Le petit vapeur à bord duquel je remontais le Rhin depuis Cologne, s’était arrêté pour une demi-journée à Taucherbourg, à une cinquantaine de kilomètres de Mayence.

Les passagers en groupe étaient allés visiter l’église, le musée et les deux ou trois autres monuments intéressants que citait leur guide de poche.

Je préférais rester seul. Je déambulais tranquillement dans les rues de la petite ville, lorsque j’entendis quelqu’un m’interpeller en français :

« Bonjour, cher Monsieur, comment allez-vous ? »

Je me retournai et je reconnus Herr Doctor Geister.

Je l’avais rencontré il y a quelques mois, à Paris, à un banquet international de Chimie.

Il avait lu un rapport : « Quelques nouvelles et curieuses propriétés des acides, » dans lequel il résumait un certain nombre de ses recherches et de ses travaux.

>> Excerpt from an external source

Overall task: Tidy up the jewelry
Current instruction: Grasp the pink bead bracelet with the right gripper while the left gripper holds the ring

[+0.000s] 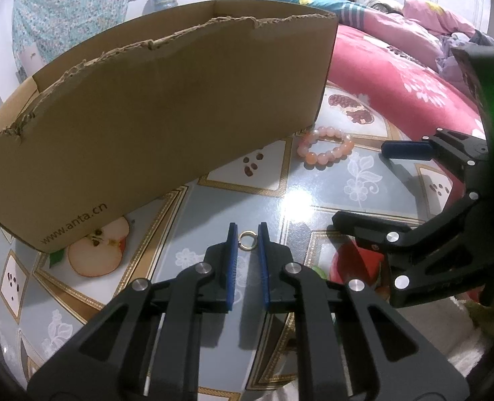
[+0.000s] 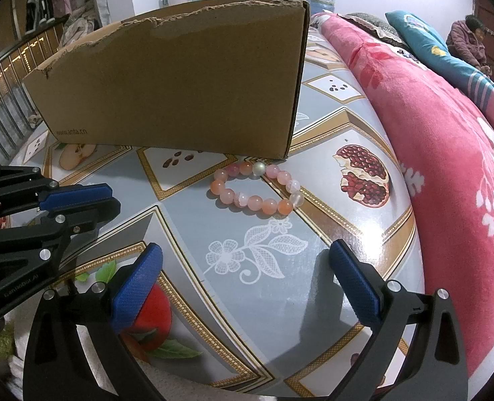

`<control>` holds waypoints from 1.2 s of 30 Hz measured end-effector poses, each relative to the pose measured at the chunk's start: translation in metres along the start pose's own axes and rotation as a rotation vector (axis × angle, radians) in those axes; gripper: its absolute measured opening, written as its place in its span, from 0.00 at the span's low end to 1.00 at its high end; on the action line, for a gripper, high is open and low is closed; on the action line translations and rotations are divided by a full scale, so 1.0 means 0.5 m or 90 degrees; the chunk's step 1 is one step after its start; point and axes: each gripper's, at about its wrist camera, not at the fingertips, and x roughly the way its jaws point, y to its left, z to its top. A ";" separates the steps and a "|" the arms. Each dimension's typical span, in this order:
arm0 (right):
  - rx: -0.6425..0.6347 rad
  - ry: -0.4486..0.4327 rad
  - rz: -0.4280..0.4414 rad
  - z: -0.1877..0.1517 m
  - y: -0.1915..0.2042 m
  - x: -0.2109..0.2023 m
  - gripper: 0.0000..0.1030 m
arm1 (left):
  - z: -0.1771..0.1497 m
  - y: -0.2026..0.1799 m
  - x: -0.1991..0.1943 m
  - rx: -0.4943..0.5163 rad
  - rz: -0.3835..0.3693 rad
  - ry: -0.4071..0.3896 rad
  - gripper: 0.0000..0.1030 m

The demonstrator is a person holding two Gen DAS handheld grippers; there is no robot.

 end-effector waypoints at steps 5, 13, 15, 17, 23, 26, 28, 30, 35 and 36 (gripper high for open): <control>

J’étais allé l’interviewer à ce sujet pour une revue scientifique à laquelle je collaborais alors.

C’est ainsi que nous avions fait connaissance.

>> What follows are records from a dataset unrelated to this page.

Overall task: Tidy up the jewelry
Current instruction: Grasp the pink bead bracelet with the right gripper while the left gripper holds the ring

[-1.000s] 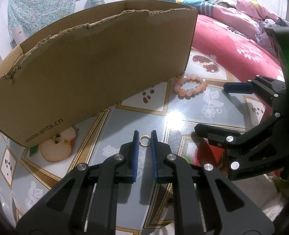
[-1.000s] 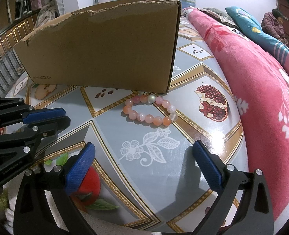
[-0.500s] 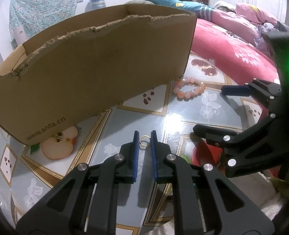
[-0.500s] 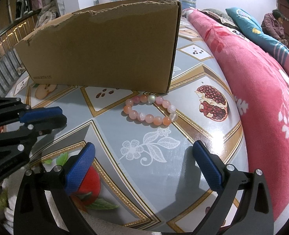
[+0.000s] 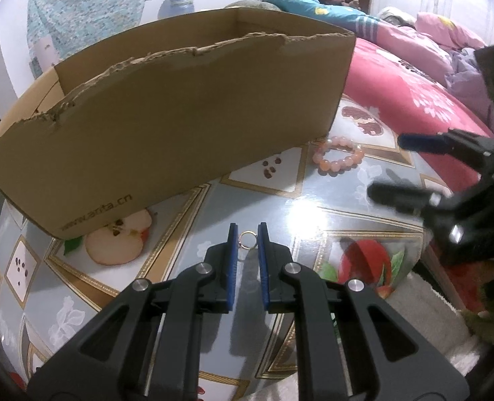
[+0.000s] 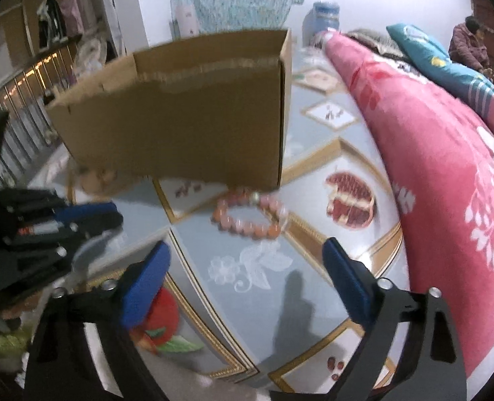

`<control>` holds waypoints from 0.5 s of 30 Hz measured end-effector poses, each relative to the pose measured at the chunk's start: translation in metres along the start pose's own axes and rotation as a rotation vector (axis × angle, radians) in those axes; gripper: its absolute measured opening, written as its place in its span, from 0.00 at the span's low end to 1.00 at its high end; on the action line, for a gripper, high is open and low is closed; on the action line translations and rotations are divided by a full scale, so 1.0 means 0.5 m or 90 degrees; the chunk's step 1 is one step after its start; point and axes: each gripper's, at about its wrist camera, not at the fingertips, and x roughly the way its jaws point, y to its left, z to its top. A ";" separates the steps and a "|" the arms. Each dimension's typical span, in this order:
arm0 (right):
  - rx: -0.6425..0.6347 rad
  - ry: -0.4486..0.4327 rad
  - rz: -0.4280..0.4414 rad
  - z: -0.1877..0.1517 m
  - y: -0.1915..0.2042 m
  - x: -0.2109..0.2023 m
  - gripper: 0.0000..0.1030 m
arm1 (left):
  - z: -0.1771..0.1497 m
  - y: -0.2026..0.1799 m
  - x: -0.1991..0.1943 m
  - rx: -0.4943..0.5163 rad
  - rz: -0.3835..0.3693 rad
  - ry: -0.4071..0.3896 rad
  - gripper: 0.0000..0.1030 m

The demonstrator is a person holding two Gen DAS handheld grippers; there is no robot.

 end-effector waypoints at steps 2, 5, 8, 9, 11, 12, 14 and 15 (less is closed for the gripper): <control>0.017 -0.006 -0.001 0.014 -0.013 0.004 0.79 | 0.001 0.005 0.000 -0.009 0.004 0.003 0.10; 0.060 0.006 -0.001 0.029 -0.046 0.018 0.64 | 0.001 0.013 -0.001 -0.023 0.008 0.006 0.10; 0.106 0.023 0.022 0.037 -0.074 0.035 0.53 | 0.000 0.017 -0.002 -0.031 0.008 0.006 0.10; 0.115 0.027 0.029 0.040 -0.081 0.041 0.50 | 0.000 0.018 -0.001 -0.032 0.008 0.006 0.10; 0.118 0.034 0.028 0.047 -0.087 0.053 0.46 | 0.000 0.021 0.000 -0.035 0.008 0.009 0.10; 0.115 0.034 0.025 0.046 -0.085 0.056 0.44 | 0.001 0.020 0.001 -0.036 0.008 0.009 0.10; 0.102 0.035 0.020 0.050 -0.077 0.060 0.42 | 0.001 0.022 0.001 -0.039 0.007 0.010 0.10; 0.093 0.037 0.017 0.056 -0.072 0.067 0.40 | 0.001 0.023 0.001 -0.041 0.007 0.011 0.10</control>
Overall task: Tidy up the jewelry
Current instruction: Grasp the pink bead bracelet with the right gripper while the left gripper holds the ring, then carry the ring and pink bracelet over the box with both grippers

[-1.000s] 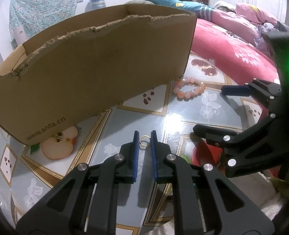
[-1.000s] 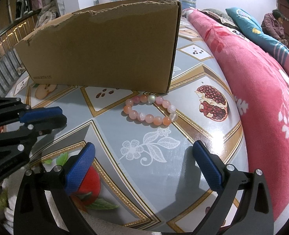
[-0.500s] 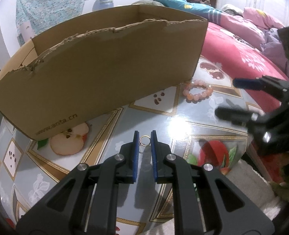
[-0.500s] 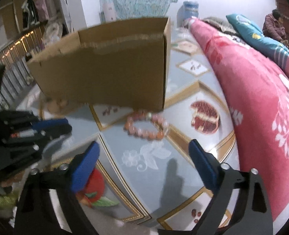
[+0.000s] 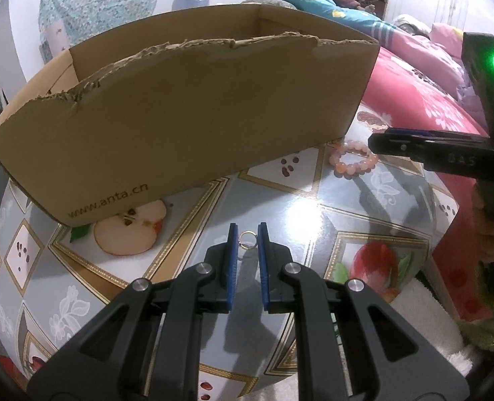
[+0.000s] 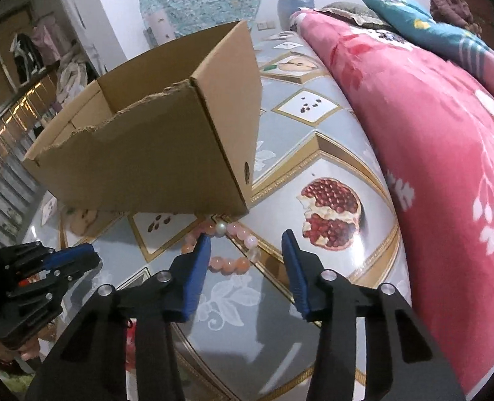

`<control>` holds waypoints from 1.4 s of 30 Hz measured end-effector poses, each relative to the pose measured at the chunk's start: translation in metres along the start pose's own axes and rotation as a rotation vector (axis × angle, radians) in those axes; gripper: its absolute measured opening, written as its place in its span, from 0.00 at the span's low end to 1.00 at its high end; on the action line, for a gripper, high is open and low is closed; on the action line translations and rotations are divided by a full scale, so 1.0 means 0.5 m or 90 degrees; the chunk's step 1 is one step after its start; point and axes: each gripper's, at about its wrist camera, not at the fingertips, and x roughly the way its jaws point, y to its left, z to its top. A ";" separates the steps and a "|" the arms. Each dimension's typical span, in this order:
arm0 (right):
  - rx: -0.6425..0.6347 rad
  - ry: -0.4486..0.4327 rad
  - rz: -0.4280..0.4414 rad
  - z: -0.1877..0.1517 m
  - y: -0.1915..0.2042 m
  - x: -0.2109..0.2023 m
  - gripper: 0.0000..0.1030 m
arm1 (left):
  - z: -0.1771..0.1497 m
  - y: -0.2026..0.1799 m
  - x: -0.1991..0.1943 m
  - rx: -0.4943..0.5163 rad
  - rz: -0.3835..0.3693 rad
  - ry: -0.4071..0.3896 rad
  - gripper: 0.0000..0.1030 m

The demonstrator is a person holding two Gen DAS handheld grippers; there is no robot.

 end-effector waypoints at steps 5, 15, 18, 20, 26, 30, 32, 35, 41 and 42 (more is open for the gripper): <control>-0.037 0.016 -0.032 0.001 0.015 0.018 0.29 | 0.002 0.002 0.004 -0.006 -0.001 0.004 0.10; -0.074 0.032 -0.068 -0.008 0.026 0.033 0.15 | 0.004 0.005 0.009 -0.017 0.000 0.010 0.10; -0.072 0.033 -0.063 -0.008 0.026 0.034 0.12 | 0.004 0.004 0.010 -0.018 0.000 0.010 0.10; -0.074 0.033 -0.065 -0.010 0.027 0.033 0.12 | 0.004 0.004 0.010 -0.018 0.000 0.011 0.10; -0.073 0.031 -0.066 -0.008 0.027 0.035 0.12 | 0.002 0.002 0.013 -0.019 0.001 0.013 0.10; -0.075 0.029 -0.067 -0.009 0.031 0.036 0.11 | 0.001 0.003 0.013 -0.020 0.001 0.012 0.10; -0.073 0.029 -0.063 -0.009 0.031 0.035 0.10 | 0.000 0.002 0.014 -0.021 0.002 0.013 0.10; -0.070 0.027 -0.060 -0.009 0.032 0.032 0.10 | 0.001 0.001 0.015 -0.021 0.003 0.014 0.10; -0.070 0.009 -0.053 -0.007 0.042 0.006 0.10 | -0.001 0.001 0.014 -0.023 0.006 0.010 0.10; -0.072 0.005 -0.052 -0.006 0.045 0.000 0.10 | -0.002 0.002 0.012 -0.025 0.006 0.009 0.10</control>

Il manifesta une grande joie de me retrouver :

« Je ne vous lâche plus, me dit-il. Je vous invite à dîner et vous allez rester quelques jours chez moi. »

Rien ne me pressait : je pouvais attendre le prochain bateau et j’acceptai.
 

*

 

Herr Doctor Geister habitait, au-dessus de Taucherbourg, une sorte de vieux manoir qui dominait toute la vallée.

C’était une demeure assez délabrée. Le vent y soufflait par d’innombrables lézardes. À l’occasion, la pluie devait y pénétrer, mais, malgré tout, ses murs branlants, son donjon et ses tourelles démantelées gardaient une certaine majesté.

Le Doctor Geister vivait seul dans ce « burg » du Moyen Âge, avec un unique domestique, un vieux bavarois, Wilhelm, qui lui servait tout à la fois de cuisinier, de valet de chambre et d’assistant de laboratoire.

Alors que le « Doctor » était un grand gaillard aux cheveux fous, plutôt svelte que maigre et respirant la santé, Wilhelm était un petit homme chétif, hirsute et le crâne rasé. Il avait le teint livide, des yeux fiévreux, et il marchait en chancelant, comme s’il allait s’évanouir à chaque pas.

Le dîner nous avait été servi sur une petite table, à la lueur d’une lampe à pétrole, dans une grande salle qui, dans l’obscurité, me semblait aussi immense que la nef d’une cathédrale.

Au dessert, je demandai à Geister des nouvelles de ses travaux.

« Croyez-vous, me répondit-il gravement, qu’un homme puisse se rendre invisible ? »

Cette question me parut assez étrange.

« Ma foi, répliquai-je, je vous avouerai que l’histoire antique de l’anneau de Gygès – cet anneau dont il suffisait de tourner le chaton pour se rendre invisible – m’a toujours paru un conte d’une fantaisie échevelée.

– À moi aussi, pendant longtemps, murmura Geister. Et pourtant l’idée m’est venue un jour que cette histoire n’était pas tellement impossible.

– Et comment cela ?

– Oh, c’est tout à fait stupide : je me promenais je ne sais plus sur quelle plage de la mer du Nord quand j’aperçus sur le sable une méduse. On aurait dit un énorme tas de gélatine blanche, parfaitement transparente…

La méduse, si elle n’était pas prolongée par tous ces filaments qui la signalent aux yeux, serait un animal absolument invisible.

Eh bien, pour réaliser l’homme invisible, il suffirait de trouver un moyen de rendre transparents les muscles et les os de notre corps.

Cela m’a fait penser à une opération qui se pratique couramment dans l’industrie.

Vous savez que pour fabriquer la gélatine à partir des os d’animaux, on plonge ces os dans l’acide chlorhydrique. Celui-ci en dissout la matière minérale et il ne reste bientôt plus que la caséine, molle et légèrement transparente, dont on fait la gélatine.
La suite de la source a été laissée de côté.